**Instructions to follow:**
Repeat every record below exactly, leaving out the pictures.

**Information shown:**
□ □ □ □ □

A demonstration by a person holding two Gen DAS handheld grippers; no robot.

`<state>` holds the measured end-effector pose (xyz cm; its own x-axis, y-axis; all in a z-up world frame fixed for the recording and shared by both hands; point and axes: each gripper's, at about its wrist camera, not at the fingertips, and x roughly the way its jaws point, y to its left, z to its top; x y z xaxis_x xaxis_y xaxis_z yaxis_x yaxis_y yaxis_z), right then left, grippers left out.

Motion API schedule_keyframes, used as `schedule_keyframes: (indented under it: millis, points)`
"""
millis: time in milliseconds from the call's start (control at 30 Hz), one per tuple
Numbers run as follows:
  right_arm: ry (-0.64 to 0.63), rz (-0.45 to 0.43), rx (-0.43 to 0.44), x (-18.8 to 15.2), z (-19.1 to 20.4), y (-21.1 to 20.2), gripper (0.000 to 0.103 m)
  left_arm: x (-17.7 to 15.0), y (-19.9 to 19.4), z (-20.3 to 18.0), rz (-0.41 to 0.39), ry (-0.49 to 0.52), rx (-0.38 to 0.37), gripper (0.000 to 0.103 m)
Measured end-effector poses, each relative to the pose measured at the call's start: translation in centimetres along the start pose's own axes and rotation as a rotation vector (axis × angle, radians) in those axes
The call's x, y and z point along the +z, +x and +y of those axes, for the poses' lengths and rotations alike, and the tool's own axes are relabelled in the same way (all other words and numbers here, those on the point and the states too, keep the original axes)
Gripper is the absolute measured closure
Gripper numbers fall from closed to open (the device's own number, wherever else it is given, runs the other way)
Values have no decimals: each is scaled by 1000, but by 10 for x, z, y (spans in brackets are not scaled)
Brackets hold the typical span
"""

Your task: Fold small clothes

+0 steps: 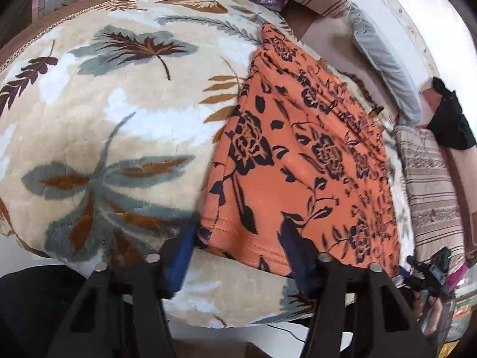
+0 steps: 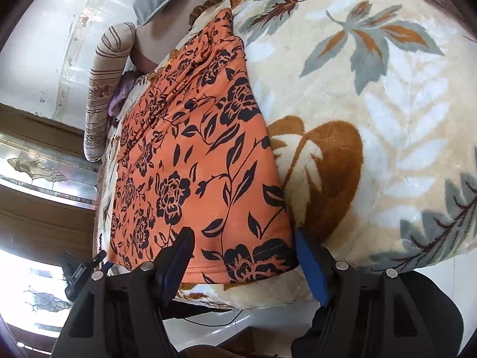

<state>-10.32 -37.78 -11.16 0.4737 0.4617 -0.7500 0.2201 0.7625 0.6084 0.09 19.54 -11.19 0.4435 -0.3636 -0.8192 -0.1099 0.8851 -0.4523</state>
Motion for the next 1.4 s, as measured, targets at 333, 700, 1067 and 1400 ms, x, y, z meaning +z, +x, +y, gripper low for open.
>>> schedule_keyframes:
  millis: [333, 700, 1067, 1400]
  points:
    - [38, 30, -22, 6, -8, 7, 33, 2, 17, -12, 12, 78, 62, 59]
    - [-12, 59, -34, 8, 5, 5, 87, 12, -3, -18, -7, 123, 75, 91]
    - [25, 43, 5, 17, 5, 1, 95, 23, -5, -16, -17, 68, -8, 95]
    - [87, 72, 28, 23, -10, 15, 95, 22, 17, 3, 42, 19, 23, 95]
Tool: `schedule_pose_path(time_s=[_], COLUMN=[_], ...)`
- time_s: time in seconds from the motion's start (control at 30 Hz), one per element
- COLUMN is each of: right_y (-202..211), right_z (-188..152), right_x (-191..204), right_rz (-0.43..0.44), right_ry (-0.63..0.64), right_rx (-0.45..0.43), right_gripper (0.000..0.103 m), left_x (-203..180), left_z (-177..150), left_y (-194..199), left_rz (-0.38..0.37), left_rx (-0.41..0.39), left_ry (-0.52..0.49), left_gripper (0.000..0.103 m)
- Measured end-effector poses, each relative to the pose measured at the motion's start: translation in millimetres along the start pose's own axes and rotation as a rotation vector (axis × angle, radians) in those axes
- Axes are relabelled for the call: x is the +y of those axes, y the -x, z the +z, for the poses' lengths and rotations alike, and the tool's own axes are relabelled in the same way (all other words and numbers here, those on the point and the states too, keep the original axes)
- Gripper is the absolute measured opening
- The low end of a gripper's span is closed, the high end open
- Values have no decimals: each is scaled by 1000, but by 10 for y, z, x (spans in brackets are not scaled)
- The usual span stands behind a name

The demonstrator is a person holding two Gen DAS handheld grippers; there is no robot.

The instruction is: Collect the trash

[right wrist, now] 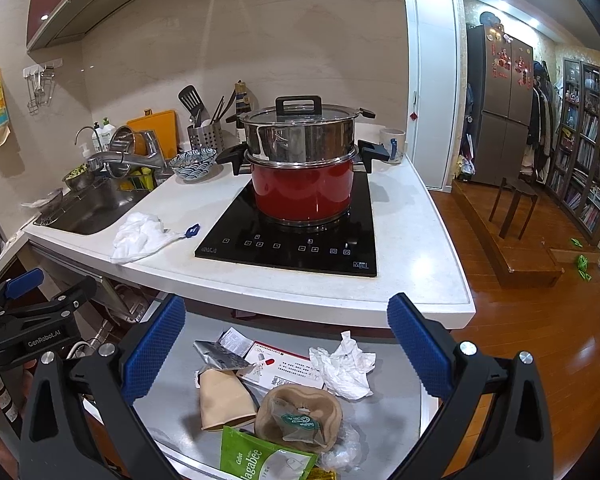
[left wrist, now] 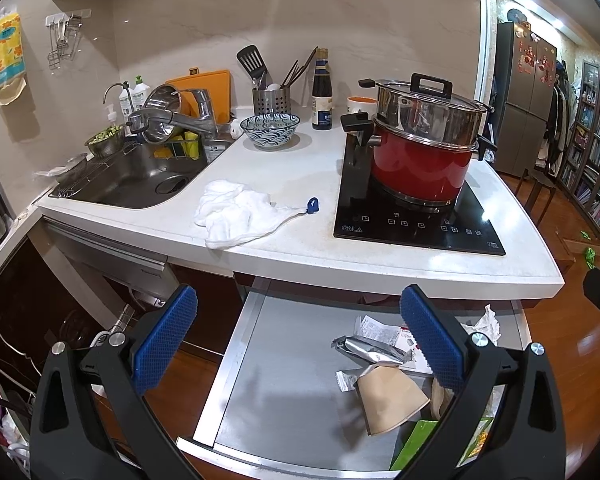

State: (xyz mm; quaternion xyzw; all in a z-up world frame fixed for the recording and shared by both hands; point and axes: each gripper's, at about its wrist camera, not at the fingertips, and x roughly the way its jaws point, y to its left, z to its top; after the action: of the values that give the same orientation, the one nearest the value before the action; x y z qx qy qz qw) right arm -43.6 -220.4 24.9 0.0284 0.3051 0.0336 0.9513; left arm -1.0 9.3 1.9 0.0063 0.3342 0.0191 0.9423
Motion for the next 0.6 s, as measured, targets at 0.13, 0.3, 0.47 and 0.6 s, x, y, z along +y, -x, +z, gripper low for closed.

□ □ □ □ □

**Solution below:**
A demonstration by a person holding two Gen DAS handheld grippers; no robot.

`<state>` holds the measured end-effector pose (xyz cm; its own x-axis, y-axis; all in a z-up world frame fixed for the recording and shared by both hands; point and axes: each gripper's, at about its wrist camera, not at the fingertips, and x roughly the way its jaws point, y to its left, z to its top; x y z xaxis_x xaxis_y xaxis_z yaxis_x yaxis_y yaxis_z), right then left, grippers left out.

Motion API schedule_keyframes, used as `schedule_keyframes: (indented under it: millis, points)`
"""
millis: time in milliseconds from the call's start (control at 30 Hz), one per tuple
Numbers run as follows:
  right_arm: ry (-0.64 to 0.63), rz (-0.45 to 0.43), rx (-0.43 to 0.44), x (-18.8 to 15.2), z (-19.1 to 20.4), y (-21.1 to 20.2), gripper (0.000 to 0.103 m)
  left_arm: x (-17.7 to 15.0), y (-19.9 to 19.4), z (-20.3 to 18.0), rz (-0.41 to 0.39), ry (-0.49 to 0.52), rx (-0.38 to 0.37), gripper (0.000 to 0.103 m)
Measured end-effector poses, each relative to the pose measured at the call's start: translation in centimetres along the start pose's own axes and rotation as a rotation vector (axis × angle, radians) in those axes
The call's x, y and z point along the +z, +x and +y of those axes, for the poses' lengths and rotations alike, and the tool's own axes are relabelled in the same way (all other words and numbers here, those on the point and the states too, keep the original axes)
Gripper is the absolute measured closure
Gripper numbers fall from closed to open (the device's own number, wherever else it is given, runs the other way)
Values have no decimals: each is scaled by 1000, but by 10 for x, z, y (spans in brackets are not scaled)
Brackets hold the typical span
"""

Your task: Fold small clothes

+0 steps: 
+0 steps: 

<state>-10.32 -37.78 -11.16 0.4737 0.4617 -0.7500 0.2201 0.7625 0.6084 0.09 19.54 -11.19 0.4435 -0.3636 -0.8192 -0.1099 0.8851 -0.4523</state>
Motion for the next 1.4 s, as measured, targets at 333, 700, 1067 and 1400 ms, x, y, z meaning +z, +x, +y, gripper low for open.
>>> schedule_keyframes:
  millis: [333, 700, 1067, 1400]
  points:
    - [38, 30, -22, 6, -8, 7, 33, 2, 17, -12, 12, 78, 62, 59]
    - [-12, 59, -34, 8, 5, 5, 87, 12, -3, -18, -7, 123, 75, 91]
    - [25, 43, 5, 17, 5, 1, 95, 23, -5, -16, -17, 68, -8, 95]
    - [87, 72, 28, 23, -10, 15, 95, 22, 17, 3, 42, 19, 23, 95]
Tool: `schedule_pose_path(time_s=[_], COLUMN=[_], ...)`
- time_s: time in seconds from the motion's start (control at 30 Hz), one per element
- COLUMN is each of: right_y (-202..211), right_z (-188..152), right_x (-191..204), right_rz (-0.43..0.44), right_ry (-0.63..0.64), right_rx (-0.45..0.43), right_gripper (0.000..0.103 m), left_x (-203..180), left_z (-177..150), left_y (-194..199), left_rz (-0.38..0.37), left_rx (-0.41..0.39), left_ry (-0.52..0.49), left_gripper (0.000..0.103 m)
- Measured end-effector poses, each relative to the pose measured at the motion's start: translation in millimetres along the start pose's own axes and rotation as a rotation vector (axis × angle, radians) in those axes
- Axes are relabelled for the call: x is the +y of those axes, y the -x, z the +z, for the poses' lengths and rotations alike, and the tool's own axes are relabelled in the same way (all other words and numbers here, those on the point and the states too, keep the original axes)
- Gripper is the absolute measured opening
- The low end of a gripper's span is closed, the high end open
- Values have no decimals: each is scaled by 1000, but by 10 for y, z, x (spans in brackets are not scaled)
- The usual span stands behind a name

The demonstrator is a person holding two Gen DAS handheld grippers; there is no robot.

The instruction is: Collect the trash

[right wrist, now] 
[left wrist, now] 

State: (xyz mm; quaternion xyzw; all in a z-up world frame fixed for the recording and shared by both hands; point and axes: each gripper's, at about its wrist camera, not at the fingertips, and x roughly the way its jaws point, y to its left, z to its top; after the action: of the values that give the same orientation, the one nearest the value before the action; x y z qx qy qz qw) right arm -43.6 -220.4 24.9 0.0284 0.3051 0.0336 0.9513; left arm -1.0 9.3 1.9 0.0063 0.3342 0.0191 0.9423
Motion for the next 0.6 s, as measured, targets at 0.13, 0.3, 0.47 and 0.6 s, x, y, z along +y, -x, +z, gripper low for closed.

Nothing remains to be written for this exercise.